* _What you have to do_:
Output the listing below verbatim.

* _Information supplied_:
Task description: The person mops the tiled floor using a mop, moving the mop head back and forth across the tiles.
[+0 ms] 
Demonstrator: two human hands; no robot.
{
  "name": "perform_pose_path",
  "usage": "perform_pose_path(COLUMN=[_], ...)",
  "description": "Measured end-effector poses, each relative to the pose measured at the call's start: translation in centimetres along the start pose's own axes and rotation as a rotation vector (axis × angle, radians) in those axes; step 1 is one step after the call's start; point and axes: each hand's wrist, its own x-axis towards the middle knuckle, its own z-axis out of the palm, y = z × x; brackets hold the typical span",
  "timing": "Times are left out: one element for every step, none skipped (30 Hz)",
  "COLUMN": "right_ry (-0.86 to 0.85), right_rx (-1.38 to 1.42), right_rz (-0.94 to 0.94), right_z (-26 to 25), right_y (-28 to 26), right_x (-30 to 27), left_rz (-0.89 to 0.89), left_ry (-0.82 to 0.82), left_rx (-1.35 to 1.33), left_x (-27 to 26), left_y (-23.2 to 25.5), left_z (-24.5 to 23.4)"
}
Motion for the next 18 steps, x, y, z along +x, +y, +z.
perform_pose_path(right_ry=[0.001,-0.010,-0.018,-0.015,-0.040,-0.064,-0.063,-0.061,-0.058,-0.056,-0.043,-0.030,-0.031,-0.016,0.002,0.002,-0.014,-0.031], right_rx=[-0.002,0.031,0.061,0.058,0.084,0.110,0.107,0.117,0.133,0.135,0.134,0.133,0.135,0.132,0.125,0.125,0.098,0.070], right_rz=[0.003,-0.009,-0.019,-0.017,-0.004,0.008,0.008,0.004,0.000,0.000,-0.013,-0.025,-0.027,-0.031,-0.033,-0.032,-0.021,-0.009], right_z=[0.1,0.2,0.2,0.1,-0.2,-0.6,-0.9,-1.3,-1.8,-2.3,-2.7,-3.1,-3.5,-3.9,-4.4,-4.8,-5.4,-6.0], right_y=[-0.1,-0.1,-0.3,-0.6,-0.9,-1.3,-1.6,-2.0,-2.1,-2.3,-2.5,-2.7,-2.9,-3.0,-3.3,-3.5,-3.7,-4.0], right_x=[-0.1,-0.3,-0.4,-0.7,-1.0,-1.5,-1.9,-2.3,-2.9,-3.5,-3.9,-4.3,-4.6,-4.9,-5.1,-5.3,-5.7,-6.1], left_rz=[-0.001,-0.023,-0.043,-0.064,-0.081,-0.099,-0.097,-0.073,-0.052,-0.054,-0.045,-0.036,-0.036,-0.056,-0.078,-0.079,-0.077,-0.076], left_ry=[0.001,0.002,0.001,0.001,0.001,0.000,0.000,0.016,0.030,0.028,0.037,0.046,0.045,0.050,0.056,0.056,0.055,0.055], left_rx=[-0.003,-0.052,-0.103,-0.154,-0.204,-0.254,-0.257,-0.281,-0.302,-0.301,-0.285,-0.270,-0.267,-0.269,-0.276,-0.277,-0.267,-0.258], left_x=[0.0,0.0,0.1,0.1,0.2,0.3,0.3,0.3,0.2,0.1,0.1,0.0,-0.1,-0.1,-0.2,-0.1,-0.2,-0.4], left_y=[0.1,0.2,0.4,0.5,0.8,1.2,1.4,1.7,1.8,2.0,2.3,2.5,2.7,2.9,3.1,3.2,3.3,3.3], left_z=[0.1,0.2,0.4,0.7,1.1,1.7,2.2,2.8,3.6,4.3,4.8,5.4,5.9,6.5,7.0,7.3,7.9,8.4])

* _Task output_:
Task description: The person mops the tiled floor using a mop, moving the mop head back and forth across the tiles.
[+0 ms] 
Demonstrator: two human hands; no robot.
{
  "name": "perform_pose_path",
  "usage": "perform_pose_path(COLUMN=[_], ...)",
  "description": "Measured end-effector poses, each relative to the pose measured at the call's start: translation in centimetres along the start pose's own axes and rotation as a rotation vector (axis × angle, radians) in those axes; step 1 is one step after the call's start; point and axes: each hand's wrist, its own x-axis towards the middle knuckle, its own z-axis out of the palm, y = z × x; brackets hold the typical span",
  "timing": "Times are left out: one element for every step, none skipped (30 Hz)",
  "COLUMN": "right_ry (-0.86 to 0.85), right_rx (-1.38 to 1.42), right_rz (-0.94 to 0.94), right_z (-26 to 25), right_y (-28 to 26), right_x (-30 to 27), left_rz (-0.89 to 0.89), left_ry (-0.82 to 0.82), left_rx (-1.35 to 1.33), left_x (-27 to 26), left_y (-23.2 to 25.5), left_z (-24.5 to 23.4)"
}
Motion for the next 18 steps, x, y, z along +x, +y, +z.
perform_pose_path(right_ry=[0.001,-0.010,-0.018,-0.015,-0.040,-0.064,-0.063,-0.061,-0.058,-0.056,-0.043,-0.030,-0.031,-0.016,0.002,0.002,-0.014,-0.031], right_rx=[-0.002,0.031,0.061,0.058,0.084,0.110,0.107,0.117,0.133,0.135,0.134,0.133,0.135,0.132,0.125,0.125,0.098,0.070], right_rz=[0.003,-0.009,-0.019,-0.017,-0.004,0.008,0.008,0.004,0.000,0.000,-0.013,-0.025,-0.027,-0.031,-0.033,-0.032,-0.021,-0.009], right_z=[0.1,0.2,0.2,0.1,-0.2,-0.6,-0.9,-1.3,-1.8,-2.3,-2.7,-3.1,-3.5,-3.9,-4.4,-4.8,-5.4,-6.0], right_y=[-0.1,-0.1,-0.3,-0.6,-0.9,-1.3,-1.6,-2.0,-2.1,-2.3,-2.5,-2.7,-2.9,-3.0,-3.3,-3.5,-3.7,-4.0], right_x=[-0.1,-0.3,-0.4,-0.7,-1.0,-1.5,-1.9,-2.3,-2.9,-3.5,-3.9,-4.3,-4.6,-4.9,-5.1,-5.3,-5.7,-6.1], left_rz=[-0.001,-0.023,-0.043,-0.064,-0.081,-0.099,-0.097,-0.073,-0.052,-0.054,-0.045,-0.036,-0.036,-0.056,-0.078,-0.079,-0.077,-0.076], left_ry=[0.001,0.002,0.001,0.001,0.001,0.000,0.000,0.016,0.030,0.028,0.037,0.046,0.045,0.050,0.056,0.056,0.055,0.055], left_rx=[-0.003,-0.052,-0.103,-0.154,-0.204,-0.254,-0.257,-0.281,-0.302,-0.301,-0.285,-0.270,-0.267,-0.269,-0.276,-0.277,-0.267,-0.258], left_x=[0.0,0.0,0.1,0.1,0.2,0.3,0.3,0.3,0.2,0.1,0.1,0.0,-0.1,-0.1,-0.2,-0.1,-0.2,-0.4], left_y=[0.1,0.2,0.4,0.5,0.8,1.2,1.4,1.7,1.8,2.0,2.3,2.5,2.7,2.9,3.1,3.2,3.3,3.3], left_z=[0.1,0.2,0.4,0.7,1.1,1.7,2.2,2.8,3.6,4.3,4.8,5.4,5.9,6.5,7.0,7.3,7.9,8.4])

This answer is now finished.